Exercise >> In this exercise, return the whole listing exactly, excluding any images.

Data provided >>
----------------------------------------
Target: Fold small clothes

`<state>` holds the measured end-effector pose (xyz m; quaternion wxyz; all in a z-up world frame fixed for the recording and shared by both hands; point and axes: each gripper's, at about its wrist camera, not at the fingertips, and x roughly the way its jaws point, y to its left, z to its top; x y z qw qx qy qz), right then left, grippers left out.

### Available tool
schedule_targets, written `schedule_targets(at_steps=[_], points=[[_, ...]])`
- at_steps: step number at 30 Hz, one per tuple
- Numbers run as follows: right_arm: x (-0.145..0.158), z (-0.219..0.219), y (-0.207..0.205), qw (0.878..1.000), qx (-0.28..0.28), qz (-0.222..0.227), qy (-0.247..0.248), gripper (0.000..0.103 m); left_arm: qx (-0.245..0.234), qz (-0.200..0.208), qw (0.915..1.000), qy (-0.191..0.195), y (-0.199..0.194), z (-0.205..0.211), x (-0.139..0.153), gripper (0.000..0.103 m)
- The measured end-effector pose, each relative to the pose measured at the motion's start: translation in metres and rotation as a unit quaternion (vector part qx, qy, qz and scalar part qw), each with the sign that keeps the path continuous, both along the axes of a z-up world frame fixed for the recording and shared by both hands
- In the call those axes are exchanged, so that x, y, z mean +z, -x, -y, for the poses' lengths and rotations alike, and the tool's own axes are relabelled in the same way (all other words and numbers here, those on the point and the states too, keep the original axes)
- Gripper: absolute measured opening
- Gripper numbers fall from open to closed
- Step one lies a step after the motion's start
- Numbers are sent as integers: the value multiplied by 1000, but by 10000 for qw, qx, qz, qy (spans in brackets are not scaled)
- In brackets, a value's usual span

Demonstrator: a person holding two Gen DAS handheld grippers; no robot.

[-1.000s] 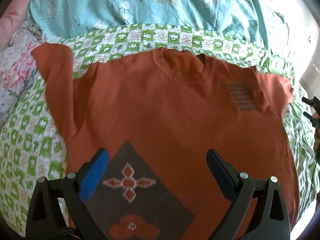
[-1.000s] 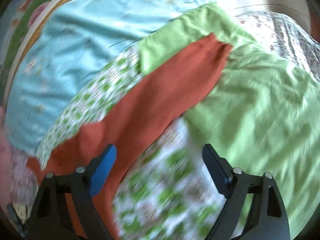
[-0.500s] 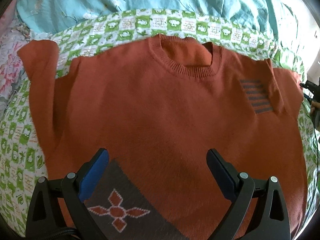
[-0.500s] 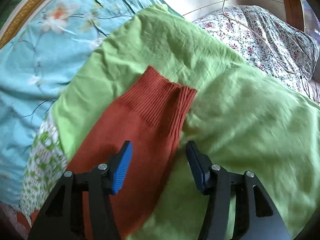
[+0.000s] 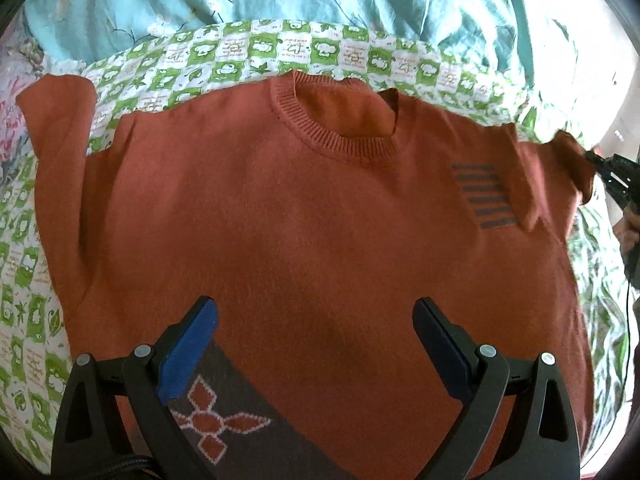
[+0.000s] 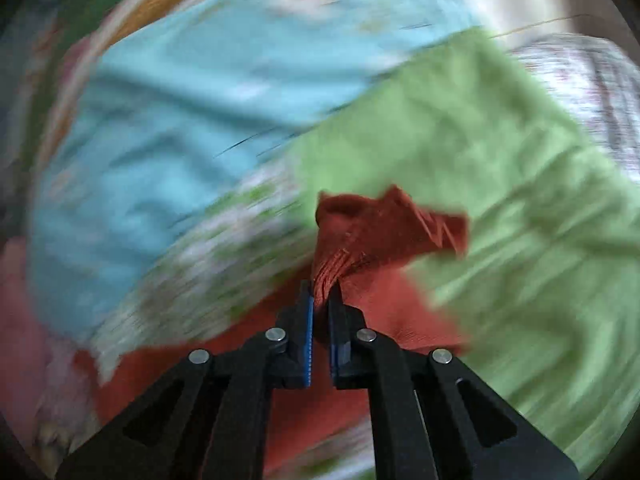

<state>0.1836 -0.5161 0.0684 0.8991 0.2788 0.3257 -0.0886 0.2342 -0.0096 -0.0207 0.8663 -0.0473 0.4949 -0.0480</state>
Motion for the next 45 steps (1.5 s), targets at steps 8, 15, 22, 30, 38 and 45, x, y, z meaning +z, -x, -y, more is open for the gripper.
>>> schedule_targets(at_steps=[8,15,22,30,38,45], points=[[-37,-212,-23,9677,2134,9,-1342,7,-47,87,9979,644,31,-32,12,98],[-79,-348,-52,9262,3171,-253,-2026,7,97,101,9932,1158,53,-71,14,98],[-121,-395,-64,9090,3493,-1149,-1963,20,156,-91,9889,1474,45,-87,-2,98],[-92,-337,-21,9390,2852,-758,-1764,36,246,-405,9813,1863,-15,-76,-30,98],[-74,-291,27,9636,2159,-514,-1489,36,341,30,9790,2011,-40,-84,-19,4],[-66,-255,38,9811,1607,-431,-990,36,525,529,9891,1273,-18,-112,-4,5]])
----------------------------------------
Response to the exercise >>
Target: Fold small clothes

`<state>` holds the measured end-effector pose (xyz m; quaternion wxyz; all in a z-up world frame fixed for the recording and shared by both hands; point and axes: each gripper's, at about its wrist camera, not at the fingertips, and x roughly the way its jaws point, y to its left, z to its top; x y z qw qx qy qz), right then left, grippers left out.

### Available tool
schedule_targets, written `schedule_targets(at_steps=[_], points=[[_, ...]])`
- at_steps: step number at 30 Hz, one per tuple
- Numbers run as follows: right_arm: x (-0.145..0.158), z (-0.219..0.219), y (-0.207..0.205), qw (0.878..1.000), qx (-0.28..0.28), qz (-0.222..0.227), qy (-0.247..0.248), gripper (0.000..0.103 m); left_arm: qx (-0.245..0.234), qz (-0.200..0.208), qw (0.915..1.000), qy (-0.191..0.195), y (-0.199..0.194), z (-0.205..0.211), x (-0.139..0.153), gripper (0.000..0.103 m)
- The measured end-effector pose, each relative to the pose measured at the motion's start: translation in metres and rotation as a unit quaternion (vector part qx, qy, qz and scalar part qw), each with the sign that keeps the path continuous, both along the axes of a z-up world frame fixed for the recording and shared by both hands
- In the call those axes are exchanged, so that x, y, z mean +z, -x, -y, for the poses' lengths and rotations alike, and the tool's own axes are relabelled in the same way (all other words and numbers here, those on the point and the states too, keep the original axes)
- Gripper: absolute measured opening
- Gripper numbers fall from open to closed
- Step one lies a step after the motion's start
- Numbers are sent as integers: the value multiplied by 1000, but by 10000 for qw, qx, qz, qy (spans in brackets are not scaled)
- In brackets, a value's usual span

Demonstrator: a person holding two Gen DAS handheld grippers; no robot.

[-1.000s] 
[-1.000s] 
[-0.500s] 
[-0.500s] 
[+0.000s] 
[+0.000s] 

<state>0.1836 -0.5161 0.0684 0.8991 0.2788 0.3257 -0.0886 0.2342 -0.0096 -0.0207 0.8663 -0.0473 0.4949 -0.0480</state>
Motion for the next 45 steps (1.5 s), targets at steps 8, 15, 22, 30, 38 and 45, x, y, z meaning +z, -x, -y, more is open for the gripper.
>>> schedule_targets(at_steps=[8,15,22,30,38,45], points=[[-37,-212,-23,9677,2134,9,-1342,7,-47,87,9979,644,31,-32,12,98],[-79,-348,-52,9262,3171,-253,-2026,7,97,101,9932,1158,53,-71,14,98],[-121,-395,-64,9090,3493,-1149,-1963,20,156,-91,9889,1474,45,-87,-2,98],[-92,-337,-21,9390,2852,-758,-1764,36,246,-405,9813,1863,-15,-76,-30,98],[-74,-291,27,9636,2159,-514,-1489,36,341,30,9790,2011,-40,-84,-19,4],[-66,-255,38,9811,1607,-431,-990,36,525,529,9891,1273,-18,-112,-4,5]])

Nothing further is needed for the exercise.